Current techniques to determine the composition of the microbiome are inadequate, say Belén Serrano-Antón et al. in PLOS ONE. As a result, much research in this area is unreliable.
The most commonly used methods to study the microbiome are whole genome sequencing (WGS) and amplicon techniques, such as polymerase chain reaction (PCR). In both methods, researchers compare DNA sequences with the sequences available in databases. And therein lies the problem, according to the Spanish researchers: especially when these databases are incomplete, it is impossible to correctly characterize all bacteria in the microbiome.
To test the reliability of WGS and 16S rRNA-PCR, Serrano-Antón et al. created virtual microbiomes that mimic bacterial populations found in humans, insects, soil, water, etc. The researchers analyzed these microbiomes using both techniques.
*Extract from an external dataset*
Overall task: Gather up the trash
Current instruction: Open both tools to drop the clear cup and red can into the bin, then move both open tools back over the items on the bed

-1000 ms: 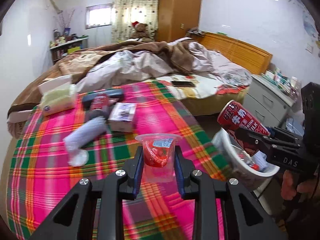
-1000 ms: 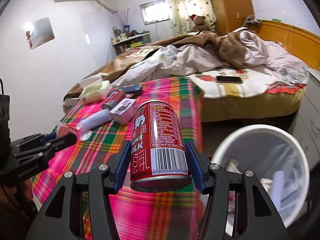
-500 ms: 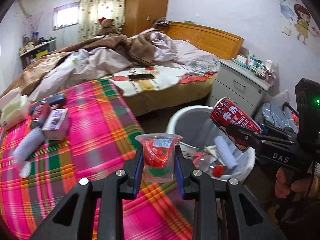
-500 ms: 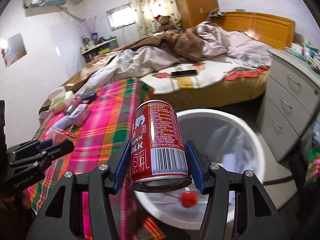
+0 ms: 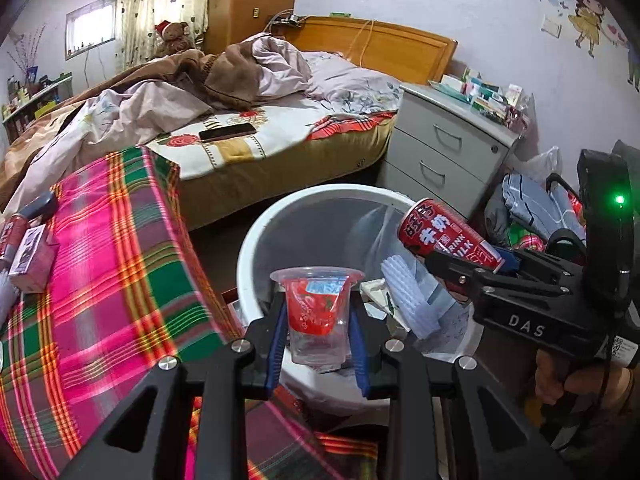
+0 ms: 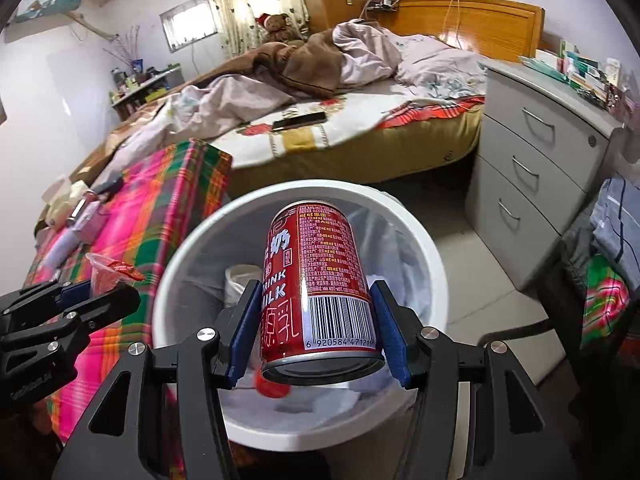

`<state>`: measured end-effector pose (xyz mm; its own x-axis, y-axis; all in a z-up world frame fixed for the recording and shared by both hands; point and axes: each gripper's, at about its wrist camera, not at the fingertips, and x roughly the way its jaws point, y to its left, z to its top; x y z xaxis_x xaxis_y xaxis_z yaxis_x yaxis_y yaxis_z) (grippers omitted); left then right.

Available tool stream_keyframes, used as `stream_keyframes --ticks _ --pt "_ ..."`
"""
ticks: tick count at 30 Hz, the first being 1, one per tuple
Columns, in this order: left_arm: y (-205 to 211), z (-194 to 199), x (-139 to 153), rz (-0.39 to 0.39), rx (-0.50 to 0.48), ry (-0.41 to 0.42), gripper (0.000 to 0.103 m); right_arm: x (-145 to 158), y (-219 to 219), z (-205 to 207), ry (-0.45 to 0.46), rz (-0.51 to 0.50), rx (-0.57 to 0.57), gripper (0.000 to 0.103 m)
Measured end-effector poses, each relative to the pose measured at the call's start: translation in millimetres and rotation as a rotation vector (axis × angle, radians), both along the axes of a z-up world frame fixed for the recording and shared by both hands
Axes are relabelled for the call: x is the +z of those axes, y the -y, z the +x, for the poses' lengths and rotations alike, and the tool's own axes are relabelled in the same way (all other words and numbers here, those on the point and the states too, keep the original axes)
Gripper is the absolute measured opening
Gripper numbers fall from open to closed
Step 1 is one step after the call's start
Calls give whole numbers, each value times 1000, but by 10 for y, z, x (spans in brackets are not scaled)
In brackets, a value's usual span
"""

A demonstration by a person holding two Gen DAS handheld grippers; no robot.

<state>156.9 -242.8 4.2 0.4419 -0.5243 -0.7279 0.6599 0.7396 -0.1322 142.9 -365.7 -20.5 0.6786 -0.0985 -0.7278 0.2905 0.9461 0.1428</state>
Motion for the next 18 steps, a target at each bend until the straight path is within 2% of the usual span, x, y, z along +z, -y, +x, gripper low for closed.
stream_keyframes --ticks 6,7,8,10,18 --pt "106 34 -85 16 9 -16 31 -87 122 5 -34 -2 -15 56" --pt "114 47 -97 18 15 -19 34 -94 134 6 -40 -1 -17 56" --pt "122 59 -108 19 20 -22 47 -98 139 6 -45 -3 -18 56" --pt "118 77 -115 14 27 -25 58 -93 148 11 -39 -1 -11 56" --pt "46 58 -91 -1 41 -14 59 -71 129 6 -29 -4 -8 57"
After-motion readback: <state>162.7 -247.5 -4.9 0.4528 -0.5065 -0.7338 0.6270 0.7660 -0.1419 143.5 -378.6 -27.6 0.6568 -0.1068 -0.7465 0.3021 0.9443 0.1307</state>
Depending on the method used, the researchers characterized different bacterial species when they analyzed the same microbiome. The overlap between 16S and WGS was less than 50 percent at the species level, dropping to less than 10 percent when the database was incomplete. Remarkably enough, a double identification – by both 16S and WGS – did not guarantee the actual occurrence of a species in the virtual microbiome. The number of false positives increased when the researchers used an incomplete database.
To test whether the predictions of the virtual microbiomes also apply to physical microbiomes, the researchers analyzed the microbiome of wax moth larvae (Galleria mellonella) with WGS and 16S. Here too, they found significant discrepancies between the two methods in the characterization of the bacteria.